Q: What was the public reception?

A: We started in 1996 when the canonization of Father Serra was so controversial. I took a lot of grief as the state liaison who set up the committee and saw it through. I had a few people after me. People either thought we were gong to do something to make the church look bad or there were people who thought we were going to make the Catholic Church look great at the cost of Indian people. So we came up with doing something like The Vietnam Wall in Washington, D.C. We were able to reach out and give both communities something.
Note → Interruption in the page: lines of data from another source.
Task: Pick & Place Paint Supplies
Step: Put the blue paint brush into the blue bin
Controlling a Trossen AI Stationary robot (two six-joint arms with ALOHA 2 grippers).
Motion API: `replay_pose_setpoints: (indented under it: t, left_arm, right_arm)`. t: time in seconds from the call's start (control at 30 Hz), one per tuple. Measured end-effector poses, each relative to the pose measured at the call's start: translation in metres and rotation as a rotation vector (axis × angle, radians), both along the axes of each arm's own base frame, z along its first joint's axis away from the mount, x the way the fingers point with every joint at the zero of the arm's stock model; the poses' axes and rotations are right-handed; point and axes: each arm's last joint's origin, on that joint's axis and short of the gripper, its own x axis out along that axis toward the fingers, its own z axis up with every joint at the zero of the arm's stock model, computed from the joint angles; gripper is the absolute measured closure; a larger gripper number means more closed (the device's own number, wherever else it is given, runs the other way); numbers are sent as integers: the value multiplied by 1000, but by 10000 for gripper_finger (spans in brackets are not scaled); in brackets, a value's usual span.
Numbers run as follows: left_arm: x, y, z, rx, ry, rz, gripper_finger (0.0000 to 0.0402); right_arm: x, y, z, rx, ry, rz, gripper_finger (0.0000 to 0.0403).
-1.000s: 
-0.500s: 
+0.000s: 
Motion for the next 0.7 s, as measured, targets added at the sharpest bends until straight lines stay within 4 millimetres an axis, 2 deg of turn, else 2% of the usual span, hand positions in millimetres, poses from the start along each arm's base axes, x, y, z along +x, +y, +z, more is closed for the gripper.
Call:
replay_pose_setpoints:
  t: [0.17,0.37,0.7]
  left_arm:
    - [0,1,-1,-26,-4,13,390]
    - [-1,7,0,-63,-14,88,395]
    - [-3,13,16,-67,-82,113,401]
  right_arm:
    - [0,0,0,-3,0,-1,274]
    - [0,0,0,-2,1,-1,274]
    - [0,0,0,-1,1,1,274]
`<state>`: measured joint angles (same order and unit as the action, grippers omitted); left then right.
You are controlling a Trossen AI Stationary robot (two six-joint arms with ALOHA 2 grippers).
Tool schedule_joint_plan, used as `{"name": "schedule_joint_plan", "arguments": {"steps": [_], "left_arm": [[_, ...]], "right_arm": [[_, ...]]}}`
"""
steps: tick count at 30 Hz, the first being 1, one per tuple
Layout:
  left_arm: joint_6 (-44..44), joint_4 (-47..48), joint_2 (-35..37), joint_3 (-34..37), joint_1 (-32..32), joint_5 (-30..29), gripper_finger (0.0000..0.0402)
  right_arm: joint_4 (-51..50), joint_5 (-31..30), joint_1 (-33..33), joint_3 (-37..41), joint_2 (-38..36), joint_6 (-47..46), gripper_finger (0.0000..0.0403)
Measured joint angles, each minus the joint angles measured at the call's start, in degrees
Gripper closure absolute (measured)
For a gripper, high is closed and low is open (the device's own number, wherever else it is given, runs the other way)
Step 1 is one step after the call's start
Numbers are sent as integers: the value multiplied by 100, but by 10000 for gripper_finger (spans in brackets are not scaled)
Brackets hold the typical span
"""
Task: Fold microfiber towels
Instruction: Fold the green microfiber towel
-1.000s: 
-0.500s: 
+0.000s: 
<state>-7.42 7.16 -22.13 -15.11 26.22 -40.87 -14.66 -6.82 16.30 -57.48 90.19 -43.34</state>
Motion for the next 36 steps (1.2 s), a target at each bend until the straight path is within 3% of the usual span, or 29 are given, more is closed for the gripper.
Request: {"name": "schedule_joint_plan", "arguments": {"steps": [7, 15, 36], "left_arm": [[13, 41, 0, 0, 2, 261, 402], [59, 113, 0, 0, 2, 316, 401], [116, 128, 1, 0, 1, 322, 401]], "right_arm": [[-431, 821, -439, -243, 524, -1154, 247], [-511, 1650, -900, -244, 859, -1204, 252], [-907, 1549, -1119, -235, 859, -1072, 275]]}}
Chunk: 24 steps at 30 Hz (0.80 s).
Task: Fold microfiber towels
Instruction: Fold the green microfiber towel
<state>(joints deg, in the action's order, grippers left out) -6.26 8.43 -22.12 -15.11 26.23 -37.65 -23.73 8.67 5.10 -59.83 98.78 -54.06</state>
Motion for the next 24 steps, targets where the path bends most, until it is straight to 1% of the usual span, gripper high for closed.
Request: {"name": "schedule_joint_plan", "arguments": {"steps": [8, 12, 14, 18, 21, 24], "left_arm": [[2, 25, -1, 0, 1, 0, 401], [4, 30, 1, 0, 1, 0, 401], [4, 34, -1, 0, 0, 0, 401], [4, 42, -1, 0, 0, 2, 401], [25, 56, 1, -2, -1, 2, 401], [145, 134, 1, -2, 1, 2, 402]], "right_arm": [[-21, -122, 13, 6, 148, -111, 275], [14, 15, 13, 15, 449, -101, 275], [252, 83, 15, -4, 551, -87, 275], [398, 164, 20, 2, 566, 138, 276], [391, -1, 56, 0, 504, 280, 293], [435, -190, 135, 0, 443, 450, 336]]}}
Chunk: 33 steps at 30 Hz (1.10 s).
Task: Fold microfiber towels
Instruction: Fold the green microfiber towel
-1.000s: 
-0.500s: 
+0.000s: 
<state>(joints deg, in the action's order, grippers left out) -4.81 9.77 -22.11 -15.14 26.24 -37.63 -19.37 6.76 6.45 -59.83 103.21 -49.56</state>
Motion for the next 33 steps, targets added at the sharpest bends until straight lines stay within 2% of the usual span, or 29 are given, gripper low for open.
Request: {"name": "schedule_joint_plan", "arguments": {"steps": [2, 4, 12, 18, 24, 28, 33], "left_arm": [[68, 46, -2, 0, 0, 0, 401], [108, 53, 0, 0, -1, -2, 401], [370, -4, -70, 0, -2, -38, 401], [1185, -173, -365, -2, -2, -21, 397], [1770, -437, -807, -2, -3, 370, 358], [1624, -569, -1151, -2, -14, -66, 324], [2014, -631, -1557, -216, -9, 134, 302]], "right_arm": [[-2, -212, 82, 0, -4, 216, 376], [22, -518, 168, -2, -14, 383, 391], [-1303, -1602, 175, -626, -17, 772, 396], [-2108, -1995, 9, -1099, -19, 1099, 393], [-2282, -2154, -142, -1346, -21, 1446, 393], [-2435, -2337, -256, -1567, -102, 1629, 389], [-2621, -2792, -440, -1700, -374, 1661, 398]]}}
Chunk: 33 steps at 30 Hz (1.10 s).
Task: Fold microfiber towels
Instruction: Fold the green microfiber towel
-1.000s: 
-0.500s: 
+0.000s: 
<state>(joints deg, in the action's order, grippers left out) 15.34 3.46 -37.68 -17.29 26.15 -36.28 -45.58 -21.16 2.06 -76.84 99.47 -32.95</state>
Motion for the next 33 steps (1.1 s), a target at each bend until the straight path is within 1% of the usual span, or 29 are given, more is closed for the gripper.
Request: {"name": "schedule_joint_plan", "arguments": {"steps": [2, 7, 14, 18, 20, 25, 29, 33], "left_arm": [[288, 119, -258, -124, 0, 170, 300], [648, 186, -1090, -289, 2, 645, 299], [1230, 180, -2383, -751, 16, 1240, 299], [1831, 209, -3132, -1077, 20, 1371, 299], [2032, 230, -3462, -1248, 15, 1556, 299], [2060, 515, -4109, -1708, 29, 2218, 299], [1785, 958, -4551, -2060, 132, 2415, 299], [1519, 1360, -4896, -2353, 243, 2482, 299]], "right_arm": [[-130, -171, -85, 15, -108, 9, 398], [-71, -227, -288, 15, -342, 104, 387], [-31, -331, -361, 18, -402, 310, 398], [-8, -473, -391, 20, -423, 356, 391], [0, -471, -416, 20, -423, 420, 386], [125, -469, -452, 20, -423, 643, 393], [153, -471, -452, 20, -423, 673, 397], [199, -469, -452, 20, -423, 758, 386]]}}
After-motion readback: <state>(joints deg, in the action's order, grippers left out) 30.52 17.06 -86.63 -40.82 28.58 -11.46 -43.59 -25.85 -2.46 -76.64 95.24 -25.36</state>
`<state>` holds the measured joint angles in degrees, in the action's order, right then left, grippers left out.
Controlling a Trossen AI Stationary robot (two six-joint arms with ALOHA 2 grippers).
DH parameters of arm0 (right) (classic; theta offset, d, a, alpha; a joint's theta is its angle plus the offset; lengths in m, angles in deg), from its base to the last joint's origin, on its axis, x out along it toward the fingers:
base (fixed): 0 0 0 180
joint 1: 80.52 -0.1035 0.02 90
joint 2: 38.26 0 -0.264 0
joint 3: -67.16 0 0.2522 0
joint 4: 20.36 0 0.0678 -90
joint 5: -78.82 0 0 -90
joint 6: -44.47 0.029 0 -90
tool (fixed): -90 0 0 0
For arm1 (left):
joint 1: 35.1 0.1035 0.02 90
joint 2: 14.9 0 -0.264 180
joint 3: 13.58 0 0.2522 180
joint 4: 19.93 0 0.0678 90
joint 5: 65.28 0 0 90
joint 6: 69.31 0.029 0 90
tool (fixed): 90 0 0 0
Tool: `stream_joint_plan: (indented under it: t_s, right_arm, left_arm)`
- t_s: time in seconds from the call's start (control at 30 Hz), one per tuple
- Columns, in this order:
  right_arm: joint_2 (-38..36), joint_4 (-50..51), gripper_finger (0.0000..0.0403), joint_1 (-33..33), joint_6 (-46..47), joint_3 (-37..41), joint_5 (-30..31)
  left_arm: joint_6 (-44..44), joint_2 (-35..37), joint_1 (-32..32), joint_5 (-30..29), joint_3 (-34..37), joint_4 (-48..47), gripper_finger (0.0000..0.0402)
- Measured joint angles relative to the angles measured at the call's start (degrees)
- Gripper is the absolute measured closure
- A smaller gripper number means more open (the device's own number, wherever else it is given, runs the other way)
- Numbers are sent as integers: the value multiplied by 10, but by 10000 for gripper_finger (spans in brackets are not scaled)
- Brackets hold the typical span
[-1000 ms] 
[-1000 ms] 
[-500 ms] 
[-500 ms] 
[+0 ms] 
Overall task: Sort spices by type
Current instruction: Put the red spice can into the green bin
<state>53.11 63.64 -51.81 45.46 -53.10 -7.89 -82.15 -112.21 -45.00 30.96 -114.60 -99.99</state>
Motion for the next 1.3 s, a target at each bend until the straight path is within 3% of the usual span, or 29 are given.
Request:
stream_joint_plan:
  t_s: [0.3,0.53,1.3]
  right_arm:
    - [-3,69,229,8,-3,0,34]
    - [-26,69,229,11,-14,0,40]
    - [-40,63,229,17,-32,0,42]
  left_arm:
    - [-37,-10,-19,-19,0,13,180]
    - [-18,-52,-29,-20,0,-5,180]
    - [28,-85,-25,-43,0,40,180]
Q: What intrigues you about California’s native people

A: When I started working in California a lot of people still called the California Indians “Diggers.” It was in their minds –– one culture –– and they said it in a very derogatory way. You start digging into history and you realize there is so much variability in California. The only place that even comes close to California as far as linguistic diversity is New Guinea. In California they developed this incredible diversity of languages. And no tribe is exactly like the other. But you have to look more than a second to see that. And the folks that lived here had all their knowledge, everything that was important to them, in their head. So in many ways they were smarter than us.

Q: What’s ahead for you now?

A: I’ll have more time with my son. And I write everything. I have an unfinished novel. I probably have a history of California that’s about a quarter written, a unique history of the last 250 million years. The third is a memoir. When I walked out of the door for the last time I left some projects unfinished so I’m going to come back as a volunteer and finish up a couple that are important to me.